### EXERCISE REQUIREMENTS
Output the records exactly. Include every line.

'''

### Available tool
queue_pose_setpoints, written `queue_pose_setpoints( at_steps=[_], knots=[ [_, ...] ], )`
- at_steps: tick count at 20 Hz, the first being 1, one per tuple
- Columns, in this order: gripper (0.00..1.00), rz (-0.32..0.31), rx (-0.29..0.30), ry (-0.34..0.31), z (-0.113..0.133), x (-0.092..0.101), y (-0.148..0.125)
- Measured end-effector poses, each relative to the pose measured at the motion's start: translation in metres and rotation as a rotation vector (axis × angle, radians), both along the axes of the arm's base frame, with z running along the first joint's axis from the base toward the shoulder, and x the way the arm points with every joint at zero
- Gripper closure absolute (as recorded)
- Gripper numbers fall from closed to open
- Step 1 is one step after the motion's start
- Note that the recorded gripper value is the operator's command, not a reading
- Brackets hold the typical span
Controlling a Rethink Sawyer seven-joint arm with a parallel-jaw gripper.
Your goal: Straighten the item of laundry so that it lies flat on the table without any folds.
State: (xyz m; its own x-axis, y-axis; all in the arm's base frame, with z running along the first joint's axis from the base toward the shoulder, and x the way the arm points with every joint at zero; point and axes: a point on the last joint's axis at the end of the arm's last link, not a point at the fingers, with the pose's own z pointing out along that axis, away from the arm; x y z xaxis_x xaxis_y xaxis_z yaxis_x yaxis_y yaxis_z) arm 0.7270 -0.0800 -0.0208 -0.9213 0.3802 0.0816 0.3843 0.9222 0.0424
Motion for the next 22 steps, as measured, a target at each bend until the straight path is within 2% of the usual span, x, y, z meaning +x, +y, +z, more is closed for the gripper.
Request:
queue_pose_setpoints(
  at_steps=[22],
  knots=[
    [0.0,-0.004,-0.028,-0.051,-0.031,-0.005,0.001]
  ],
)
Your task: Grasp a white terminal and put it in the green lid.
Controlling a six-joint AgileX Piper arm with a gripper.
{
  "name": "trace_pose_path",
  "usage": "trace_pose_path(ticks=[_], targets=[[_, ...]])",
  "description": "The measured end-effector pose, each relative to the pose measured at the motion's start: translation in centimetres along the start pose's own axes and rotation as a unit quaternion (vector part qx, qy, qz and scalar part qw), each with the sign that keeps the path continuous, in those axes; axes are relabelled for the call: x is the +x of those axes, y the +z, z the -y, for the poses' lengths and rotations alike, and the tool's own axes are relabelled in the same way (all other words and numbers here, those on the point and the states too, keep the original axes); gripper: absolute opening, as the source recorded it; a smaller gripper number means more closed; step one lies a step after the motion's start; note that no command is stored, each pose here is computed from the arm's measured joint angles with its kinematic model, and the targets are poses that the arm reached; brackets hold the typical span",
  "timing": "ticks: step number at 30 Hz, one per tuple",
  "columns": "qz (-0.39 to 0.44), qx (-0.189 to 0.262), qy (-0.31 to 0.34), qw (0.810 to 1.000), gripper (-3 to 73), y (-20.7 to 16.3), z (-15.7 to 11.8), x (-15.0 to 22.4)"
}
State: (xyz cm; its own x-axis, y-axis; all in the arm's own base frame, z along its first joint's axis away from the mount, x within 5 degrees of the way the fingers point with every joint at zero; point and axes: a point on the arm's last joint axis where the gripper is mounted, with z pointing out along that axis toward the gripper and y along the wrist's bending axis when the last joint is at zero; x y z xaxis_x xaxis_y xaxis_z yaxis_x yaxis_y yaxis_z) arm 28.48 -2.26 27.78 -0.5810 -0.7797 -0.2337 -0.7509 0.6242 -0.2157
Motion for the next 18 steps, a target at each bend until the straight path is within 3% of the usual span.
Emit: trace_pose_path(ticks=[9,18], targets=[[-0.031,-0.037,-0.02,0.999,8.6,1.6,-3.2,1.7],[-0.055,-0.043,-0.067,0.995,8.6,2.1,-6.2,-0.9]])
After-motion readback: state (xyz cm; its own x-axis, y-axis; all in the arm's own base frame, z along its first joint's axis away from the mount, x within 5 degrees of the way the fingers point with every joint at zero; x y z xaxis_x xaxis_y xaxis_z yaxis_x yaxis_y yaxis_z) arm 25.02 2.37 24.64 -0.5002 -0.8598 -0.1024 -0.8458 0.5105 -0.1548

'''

### TASK SOLUTION
### Available tool
queue_pose_setpoints, written `queue_pose_setpoints( at_steps=[_], knots=[ [_, ...] ], )`
- at_steps: tick count at 20 Hz, the first being 1, one per tuple
- Columns, in this order: gripper (0.00..1.00), rz (-0.32..0.31), rx (-0.29..0.30), ry (-0.34..0.31), z (-0.113..0.133), x (-0.092..0.101), y (-0.148..0.125)
- Measured end-effector poses, each relative to the pose measured at the motion's start: translation in metres and rotation as a rotation vector (axis × angle, radians), both along the axes of the arm's base frame, with z running along the first joint's axis from the base toward the shoulder, and x the way the arm points with every joint at zero
- Gripper closure absolute (as recorded)
- Gripper numbers fall from closed to open
- Step 1 is one step after the motion's start
- Note that the recorded gripper value is the operator's command, not a reading
- Brackets hold the typical span
Controlling a Rethink Sawyer seven-joint arm with a parallel-jaw gripper.
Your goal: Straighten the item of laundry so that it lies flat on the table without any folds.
State: (xyz m; its own x-axis, y-axis; all in the arm's base frame, with z running along the first joint's axis from the base toward the shoulder, and x the way the arm points with every joint at zero; point and axes: a point on the last joint's axis at the end of the arm's last link, not a point at the fingers, with the pose's own z pointing out along that axis, away from the arm; x y z xaxis_x xaxis_y xaxis_z yaxis_x yaxis_y yaxis_z) arm 0.7270 -0.0800 -0.0208 -0.9213 0.3802 0.0816 0.3843 0.9222 0.0424
Motion for the next 22 steps, as measured, a target at each bend until the straight path is within 2% of the usual span, x, y, z meaning +x, +y, +z, more is closed for the gripper.
Request:
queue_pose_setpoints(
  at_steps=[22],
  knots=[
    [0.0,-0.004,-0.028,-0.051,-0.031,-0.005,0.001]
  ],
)
Your task: Grasp a white terminal and put it in the green lid.
Controlling a six-joint AgileX Piper arm with a gripper.
{
  "name": "trace_pose_path",
  "usage": "trace_pose_path(ticks=[_], targets=[[_, ...]])",
  "description": "The measured end-effector pose, each relative to the pose measured at the motion's start: translation in centimetres along the start pose's own axes and rotation as a unit quaternion (vector part qx, qy, qz and scalar part qw), each with the sign that keeps the path continuous, in those axes; axes are relabelled for the call: x is the +x of those axes, y the +z, z the -y, for the poses' lengths and rotations alike, and the tool's own axes are relabelled in the same way (all other words and numbers here, those on the point and the states too, keep the original axes); gripper: absolute opening, as the source recorded it; a smaller gripper number means more closed; step one lies a step after the motion's start; note that no command is stored, each pose here is computed from the arm's measured joint angles with its kinematic model, and the targets are poses that the arm reached; brackets hold the typical span",
  "timing": "ticks: step number at 30 Hz, one per tuple",
  "columns": "qz (-0.39 to 0.44), qx (-0.189 to 0.262), qy (-0.31 to 0.34), qw (0.810 to 1.000), gripper (-3 to 73), y (-20.7 to 16.3), z (-15.7 to 11.8), x (-15.0 to 22.4)"
}
State: (xyz cm; its own x-axis, y-axis; all in the arm's own base frame, z along its first joint's axis away from the mount, x within 5 degrees of the way the fingers point with every joint at zero; point and axes: a point on the arm's last joint axis where the gripper is mounted, with z pointing out along that axis toward the gripper and y along the wrist's bending axis when the last joint is at zero; x y z xaxis_x xaxis_y xaxis_z yaxis_x yaxis_y yaxis_z) arm 28.48 -2.26 27.78 -0.5810 -0.7797 -0.2337 -0.7509 0.6242 -0.2157
Motion for the next 18 steps, a target at each bend until the straight path is within 3% of the usual span.
Emit: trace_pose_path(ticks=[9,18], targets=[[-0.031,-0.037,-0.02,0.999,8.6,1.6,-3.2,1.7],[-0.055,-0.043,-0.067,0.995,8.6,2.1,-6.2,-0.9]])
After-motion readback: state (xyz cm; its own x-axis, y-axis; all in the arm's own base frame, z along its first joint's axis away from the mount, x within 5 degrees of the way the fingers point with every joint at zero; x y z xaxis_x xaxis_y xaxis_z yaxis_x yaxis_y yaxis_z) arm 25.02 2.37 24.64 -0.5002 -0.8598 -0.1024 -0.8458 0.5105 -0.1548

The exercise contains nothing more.